Thanks to @heropup for the suggestion (and the answers for $n=1,2$)

update

A simple computer programmed enumeration seems to confirm equivalence. At least for all $(a,b,c)$ with maximum $c <= 10000$. Note that it is not known to me (but perhaps it is known to others) if all $c - b$ cover all $n >= 1$.

So asking for all $n$ is a bit ambiguous since some $n$ might never occur.

An alternative, perhaps better, question rephrase is:

Prove equality

$$x * y = (c - b) * z$$

for all pythagorean triples.

update see also my answer below for non pythagorean triples

Answer 1

Let $(a,b,c)$ be a primitive Pythagorean triple with $a<b<c$. Then $\{a,b\}=\{2mn,m^2-n^2\}$ and $c=m^2+n^2$ for some coprime integers $m>n>0$ of different parity. If $2mn<m^2-n^2$, then $c-b=2n^2$ is twice a square. Moreover, if $m>3n$, then $2mn<(2/3)m^2<(8/9)m^2<m^2-n^2$, so for every $n$ there exists $(a,b,c)$ such that $c-b=2n^2$.

If $m^2-n^2<2mn$, then $c-b=(m-n)^2$, the square of an odd number. Let $k\ge7$ be odd, let $m=2k-2$, $n=k-2$; then $m,n$ are coprime of different parity, $m>n>0$, and $m-n=k$; also, $m^2-n^2=3k^2-4k$, $2mn=4k^2-12k+8$, and $m^2-n^2<2mn$ is equivalent to $k^2-8k+8>0$, which is $(k-4)^2>8$, which is true for $k\ge7$. So, for every odd $k\ge7$ there exists $(a,b,c)$ such that $c-b=k^2$. For $k=1,3,5$, respectively, we can take $(a,b,c)$ to be $(3,4,5)$, $(33,56,65)$, $(65,72,97)$ to get $c-b=k^2$.

Conclusion: for a primitive Pythagorean triple, $c-b$ can take on every odd square, and every twice-a-square, and only those values.

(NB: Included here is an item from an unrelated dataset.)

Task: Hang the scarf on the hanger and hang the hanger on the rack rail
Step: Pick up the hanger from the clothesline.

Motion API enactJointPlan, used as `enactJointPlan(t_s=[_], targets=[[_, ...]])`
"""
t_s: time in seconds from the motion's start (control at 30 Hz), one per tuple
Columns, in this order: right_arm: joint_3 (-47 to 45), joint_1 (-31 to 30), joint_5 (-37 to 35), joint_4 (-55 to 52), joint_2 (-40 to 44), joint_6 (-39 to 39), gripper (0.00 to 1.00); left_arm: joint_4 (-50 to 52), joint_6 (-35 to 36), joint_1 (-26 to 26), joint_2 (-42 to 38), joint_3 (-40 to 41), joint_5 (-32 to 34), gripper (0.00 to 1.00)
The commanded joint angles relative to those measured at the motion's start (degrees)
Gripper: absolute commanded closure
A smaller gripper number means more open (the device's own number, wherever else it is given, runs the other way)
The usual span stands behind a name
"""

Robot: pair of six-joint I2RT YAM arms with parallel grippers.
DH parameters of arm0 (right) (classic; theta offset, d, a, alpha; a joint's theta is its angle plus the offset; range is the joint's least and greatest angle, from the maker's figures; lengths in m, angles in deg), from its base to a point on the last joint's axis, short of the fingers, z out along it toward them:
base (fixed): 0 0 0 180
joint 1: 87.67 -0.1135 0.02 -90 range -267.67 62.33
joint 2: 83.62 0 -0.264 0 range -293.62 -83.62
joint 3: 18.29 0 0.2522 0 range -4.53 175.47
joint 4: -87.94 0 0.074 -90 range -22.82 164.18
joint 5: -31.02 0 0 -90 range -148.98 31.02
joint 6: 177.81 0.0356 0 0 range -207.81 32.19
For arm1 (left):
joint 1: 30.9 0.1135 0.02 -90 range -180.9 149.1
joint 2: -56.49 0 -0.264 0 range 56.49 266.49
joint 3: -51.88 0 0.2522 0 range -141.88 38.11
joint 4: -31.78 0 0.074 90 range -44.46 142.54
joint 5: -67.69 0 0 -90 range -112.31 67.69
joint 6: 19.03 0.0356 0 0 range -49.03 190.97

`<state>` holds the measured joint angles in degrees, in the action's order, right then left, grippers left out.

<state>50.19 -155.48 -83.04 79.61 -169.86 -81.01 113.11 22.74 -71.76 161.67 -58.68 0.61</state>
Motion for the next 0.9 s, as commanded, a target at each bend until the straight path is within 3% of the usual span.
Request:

Given any positive integer $t$, the Pythagorean triple $(3t,4t,5t)$ has $c-b=t$, so, if non-primitive triples are allowed, then $c-b$ can take on any positive integer value.

Now, let's bring in $x,y,z$. Using the formulas at The distance from the incenter to an acute vertex of a right triangle, we have
$2x^2=(a+b-c)^2$
$2y^2=a^2+(c-b)^2$
$2z^2=b^2+(c-a)^2$
If $a=2mn<m^2-n^2=b$, $c=m^2+n^2$, then $$ 4(xy)^2=(2mn-2n^2)^2(4m^2n^2+4n^4)=(4n^2)(m-n)^2(4n^2)(m^2+n^2)=16n^4(m-n)^2(m^2+n^2) $$ so $xy=2n^2(m-n)\sqrt{m^2+n^2}$, and $$ 2z^2=(m^2-n^2)^2+(m-n)^4=2m^4-4m^3n+4m^2n^2-4mn^3+2n^4=2(m-n)^2(m^2+n^2) $$ so $z=(m-n)\sqrt{m^2+n^2}$. Thus, $xy=2n^2z=(c-b)z$, as requested.

If $a=m^2-n^2<2mn=b$, $c=m^2+n^2$, then $$ 4(xy)^2=(2mn-2n^2)^2((m^2-n^2)^2+(m-n)^4)=8n^2(m-n)^4(m^2+n^2) $$ so $xy=\sqrt2n(m-n)^2\sqrt{m^2+n^2}$, and $$ 2z^2=4m^2n^2+4n^4=4n^2(m^2+n^2) $$ so $z=\sqrt2n\sqrt{m^2+n^2}$. Thus, $xy=(m-n)^2z=(c-b)z$, again as requested.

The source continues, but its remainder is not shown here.